**How to complete this task**
From the records below, output exactly the lines running from the line containing "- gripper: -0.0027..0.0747" through the line containing "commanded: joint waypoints", and no others.

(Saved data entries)
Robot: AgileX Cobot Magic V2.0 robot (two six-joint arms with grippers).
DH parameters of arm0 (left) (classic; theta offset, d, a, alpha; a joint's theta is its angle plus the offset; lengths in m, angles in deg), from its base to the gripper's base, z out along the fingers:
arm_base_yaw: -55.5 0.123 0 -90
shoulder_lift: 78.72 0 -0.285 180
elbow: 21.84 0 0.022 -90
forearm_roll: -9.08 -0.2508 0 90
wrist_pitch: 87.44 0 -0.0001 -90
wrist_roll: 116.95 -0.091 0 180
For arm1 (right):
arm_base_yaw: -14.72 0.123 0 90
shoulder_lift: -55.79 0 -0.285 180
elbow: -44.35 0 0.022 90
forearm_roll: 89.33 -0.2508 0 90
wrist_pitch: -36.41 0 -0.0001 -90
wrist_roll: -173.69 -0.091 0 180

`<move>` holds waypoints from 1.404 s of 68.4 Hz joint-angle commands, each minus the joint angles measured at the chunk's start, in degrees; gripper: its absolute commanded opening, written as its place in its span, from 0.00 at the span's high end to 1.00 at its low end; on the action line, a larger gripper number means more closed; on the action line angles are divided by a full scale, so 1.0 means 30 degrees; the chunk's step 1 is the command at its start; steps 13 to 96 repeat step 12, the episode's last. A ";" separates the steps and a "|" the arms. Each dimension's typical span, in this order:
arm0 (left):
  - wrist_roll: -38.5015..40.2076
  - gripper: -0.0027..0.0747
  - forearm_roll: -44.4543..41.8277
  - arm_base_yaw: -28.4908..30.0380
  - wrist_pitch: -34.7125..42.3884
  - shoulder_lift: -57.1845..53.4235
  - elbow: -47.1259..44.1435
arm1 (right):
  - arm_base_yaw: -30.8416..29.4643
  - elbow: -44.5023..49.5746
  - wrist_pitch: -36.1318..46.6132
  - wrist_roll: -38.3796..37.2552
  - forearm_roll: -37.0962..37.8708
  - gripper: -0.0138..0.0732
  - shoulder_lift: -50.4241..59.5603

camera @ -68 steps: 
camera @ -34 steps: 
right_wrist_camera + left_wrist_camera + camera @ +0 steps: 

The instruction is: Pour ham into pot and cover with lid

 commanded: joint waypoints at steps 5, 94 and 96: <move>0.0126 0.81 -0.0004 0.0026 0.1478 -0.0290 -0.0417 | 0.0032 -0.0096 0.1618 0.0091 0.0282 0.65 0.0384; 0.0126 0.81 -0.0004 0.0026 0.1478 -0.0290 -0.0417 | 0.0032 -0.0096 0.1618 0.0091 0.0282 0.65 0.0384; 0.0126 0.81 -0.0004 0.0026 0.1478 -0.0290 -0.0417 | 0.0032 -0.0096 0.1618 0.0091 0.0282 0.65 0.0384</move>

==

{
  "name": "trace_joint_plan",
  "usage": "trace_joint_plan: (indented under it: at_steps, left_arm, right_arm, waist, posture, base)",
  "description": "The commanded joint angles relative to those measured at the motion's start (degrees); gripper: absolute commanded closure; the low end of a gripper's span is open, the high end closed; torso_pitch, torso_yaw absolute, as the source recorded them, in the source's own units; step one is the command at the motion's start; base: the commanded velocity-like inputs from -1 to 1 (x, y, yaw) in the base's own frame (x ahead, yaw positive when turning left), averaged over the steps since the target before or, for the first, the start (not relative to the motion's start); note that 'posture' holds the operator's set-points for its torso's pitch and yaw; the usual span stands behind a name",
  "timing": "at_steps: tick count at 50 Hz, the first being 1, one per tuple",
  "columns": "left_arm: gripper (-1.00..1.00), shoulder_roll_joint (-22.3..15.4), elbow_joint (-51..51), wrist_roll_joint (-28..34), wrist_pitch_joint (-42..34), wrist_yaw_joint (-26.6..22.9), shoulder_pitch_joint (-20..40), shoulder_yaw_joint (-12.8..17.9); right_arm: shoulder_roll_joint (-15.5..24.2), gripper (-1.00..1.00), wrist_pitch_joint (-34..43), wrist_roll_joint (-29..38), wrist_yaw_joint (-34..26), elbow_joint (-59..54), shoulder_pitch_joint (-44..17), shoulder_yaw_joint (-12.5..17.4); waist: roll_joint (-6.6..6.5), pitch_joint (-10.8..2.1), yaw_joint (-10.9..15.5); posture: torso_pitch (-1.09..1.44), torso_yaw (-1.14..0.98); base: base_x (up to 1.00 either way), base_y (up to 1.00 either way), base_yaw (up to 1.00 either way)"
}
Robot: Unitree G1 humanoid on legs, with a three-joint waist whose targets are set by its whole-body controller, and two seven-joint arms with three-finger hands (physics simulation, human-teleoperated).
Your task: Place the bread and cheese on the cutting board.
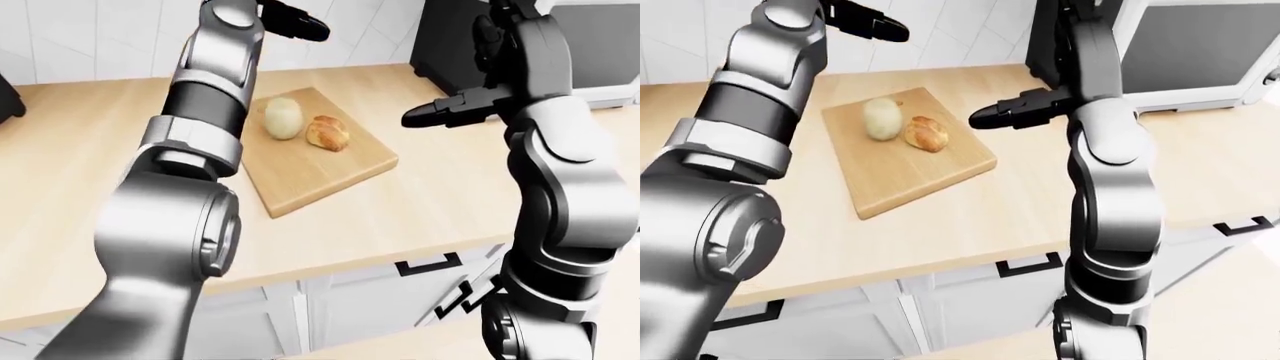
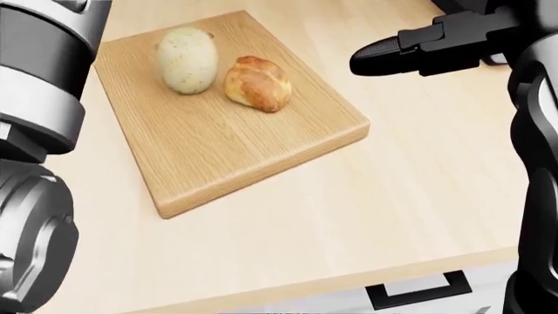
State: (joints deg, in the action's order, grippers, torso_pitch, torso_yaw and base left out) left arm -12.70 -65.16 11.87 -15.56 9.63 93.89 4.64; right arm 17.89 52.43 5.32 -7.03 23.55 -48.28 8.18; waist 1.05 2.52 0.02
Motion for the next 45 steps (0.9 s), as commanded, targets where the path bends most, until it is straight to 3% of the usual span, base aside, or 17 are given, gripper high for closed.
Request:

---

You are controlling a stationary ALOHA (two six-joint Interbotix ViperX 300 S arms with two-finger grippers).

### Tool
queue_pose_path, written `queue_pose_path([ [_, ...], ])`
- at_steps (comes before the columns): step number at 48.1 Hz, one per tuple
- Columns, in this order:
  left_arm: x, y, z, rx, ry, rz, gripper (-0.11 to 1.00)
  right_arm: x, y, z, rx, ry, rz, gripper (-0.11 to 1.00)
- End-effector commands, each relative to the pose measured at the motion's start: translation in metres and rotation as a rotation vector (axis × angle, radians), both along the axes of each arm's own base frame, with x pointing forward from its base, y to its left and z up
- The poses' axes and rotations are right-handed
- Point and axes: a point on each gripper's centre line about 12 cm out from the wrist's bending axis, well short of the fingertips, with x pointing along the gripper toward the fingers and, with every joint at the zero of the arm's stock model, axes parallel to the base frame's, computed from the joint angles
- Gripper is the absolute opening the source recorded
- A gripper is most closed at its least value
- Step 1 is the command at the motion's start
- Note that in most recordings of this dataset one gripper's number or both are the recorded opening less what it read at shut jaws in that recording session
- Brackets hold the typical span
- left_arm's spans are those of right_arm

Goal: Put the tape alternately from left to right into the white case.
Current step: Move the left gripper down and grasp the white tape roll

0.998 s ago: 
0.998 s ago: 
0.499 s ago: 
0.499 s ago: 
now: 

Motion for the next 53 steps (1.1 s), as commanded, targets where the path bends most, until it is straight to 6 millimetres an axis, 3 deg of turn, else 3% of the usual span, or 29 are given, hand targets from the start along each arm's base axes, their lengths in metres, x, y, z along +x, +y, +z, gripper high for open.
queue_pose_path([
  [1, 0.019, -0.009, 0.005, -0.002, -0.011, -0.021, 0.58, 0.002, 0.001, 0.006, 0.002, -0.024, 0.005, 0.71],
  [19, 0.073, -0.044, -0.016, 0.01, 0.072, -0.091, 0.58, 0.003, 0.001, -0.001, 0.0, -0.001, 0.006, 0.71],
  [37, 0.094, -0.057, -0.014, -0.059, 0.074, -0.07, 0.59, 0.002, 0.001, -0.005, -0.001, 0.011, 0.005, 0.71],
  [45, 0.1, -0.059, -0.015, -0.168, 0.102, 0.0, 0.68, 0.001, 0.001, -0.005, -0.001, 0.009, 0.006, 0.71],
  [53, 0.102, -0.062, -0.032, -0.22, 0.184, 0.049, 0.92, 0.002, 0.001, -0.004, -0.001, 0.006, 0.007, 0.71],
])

**Response to this exercise**
  - gripper: -0.0027..0.0747
  - forearm_roll: -44.4543..41.8277
  - arm_base_yaw: -28.4908..30.0380
  - wrist_pitch: -34.7125..42.3884
  - shoulder_lift: -57.1845..53.4235
  - elbow: -47.1259..44.1435
arm1 (right):
  - arm_base_yaw: -30.8416..29.4643
  - elbow: -44.5023..49.5746
  - wrist_pitch: -36.1318..46.6132
  - wrist_roll: -38.3796..37.2552
  - forearm_roll: -37.0962..37.8708
  - gripper: -0.0138..0.0732
  - shoulder_lift: -50.4241..59.5603

camera @ -68 steps: 
camera @ -34 steps: 
right_wrist_camera + left_wrist_camera + camera @ +0 steps: 

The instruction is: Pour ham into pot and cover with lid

 commanded: joint waypoints at steps 5, 94 and 96: <move>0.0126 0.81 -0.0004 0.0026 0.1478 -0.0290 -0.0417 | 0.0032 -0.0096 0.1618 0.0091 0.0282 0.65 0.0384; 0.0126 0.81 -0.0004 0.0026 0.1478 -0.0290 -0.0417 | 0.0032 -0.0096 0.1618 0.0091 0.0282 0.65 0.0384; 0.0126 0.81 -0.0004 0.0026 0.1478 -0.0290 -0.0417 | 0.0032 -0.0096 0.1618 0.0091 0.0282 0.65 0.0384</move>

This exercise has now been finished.